TRY IT:
Reproduce only the lines of the material below that start at the line containing "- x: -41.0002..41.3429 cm" and stop at the line containing "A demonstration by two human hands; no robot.". Keep both end lines.
------ DATA ------
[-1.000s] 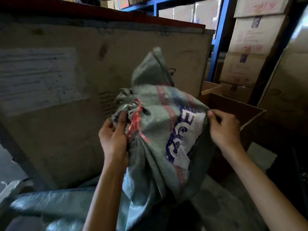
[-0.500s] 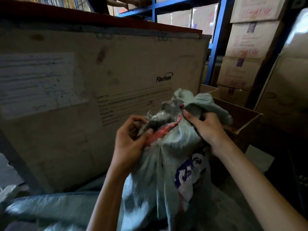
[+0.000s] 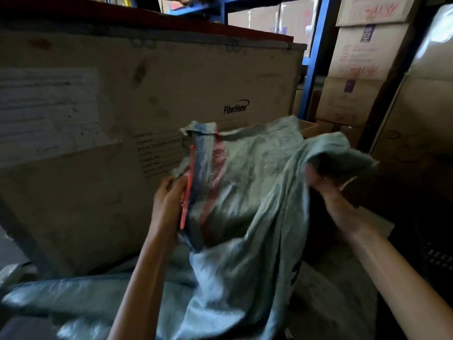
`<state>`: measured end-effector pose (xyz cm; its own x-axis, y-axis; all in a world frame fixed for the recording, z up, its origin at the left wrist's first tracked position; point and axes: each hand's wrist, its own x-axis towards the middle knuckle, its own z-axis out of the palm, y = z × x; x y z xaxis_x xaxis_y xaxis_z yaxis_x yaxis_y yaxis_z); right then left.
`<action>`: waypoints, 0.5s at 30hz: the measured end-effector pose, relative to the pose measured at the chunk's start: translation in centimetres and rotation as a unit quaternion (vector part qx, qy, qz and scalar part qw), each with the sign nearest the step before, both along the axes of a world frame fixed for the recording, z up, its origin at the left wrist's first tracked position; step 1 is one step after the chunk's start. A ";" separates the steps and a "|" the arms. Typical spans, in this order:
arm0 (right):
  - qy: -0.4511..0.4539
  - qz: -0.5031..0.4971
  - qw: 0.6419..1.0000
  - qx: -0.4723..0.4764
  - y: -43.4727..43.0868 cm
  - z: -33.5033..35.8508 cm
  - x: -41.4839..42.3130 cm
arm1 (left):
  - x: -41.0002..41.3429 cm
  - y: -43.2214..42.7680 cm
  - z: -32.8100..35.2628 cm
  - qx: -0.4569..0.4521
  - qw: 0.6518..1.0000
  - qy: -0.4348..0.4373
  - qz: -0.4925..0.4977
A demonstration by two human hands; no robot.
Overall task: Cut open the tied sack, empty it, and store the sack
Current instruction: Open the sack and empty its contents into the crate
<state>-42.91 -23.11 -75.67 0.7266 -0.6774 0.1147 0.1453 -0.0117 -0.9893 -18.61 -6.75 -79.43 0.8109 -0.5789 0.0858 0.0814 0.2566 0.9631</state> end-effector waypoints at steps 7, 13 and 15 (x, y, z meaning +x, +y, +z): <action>0.027 -0.202 0.978 0.052 -4.1 -2.1 -1.2 | 4.9 -1.0 0.7 -0.021 0.993 0.105 0.044; 0.115 -0.036 0.970 0.212 -1.9 -7.3 -0.6 | -0.5 -2.4 -5.4 0.073 0.994 0.063 0.051; 0.086 -0.006 0.973 0.212 -1.0 -10.2 0.1 | -2.9 -2.2 -8.2 0.143 0.988 0.056 0.013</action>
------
ANSWER:
  - x: -41.0002..41.3429 cm
  - y: -43.2214..42.7680 cm
  - z: -32.8100..35.2628 cm
  - qx: -0.4569..0.4521
  - qw: 0.6518..1.0000
  - qy: -0.4348..0.4373
  - qz: -0.4925..0.4977
A demonstration by two human hands; no robot.

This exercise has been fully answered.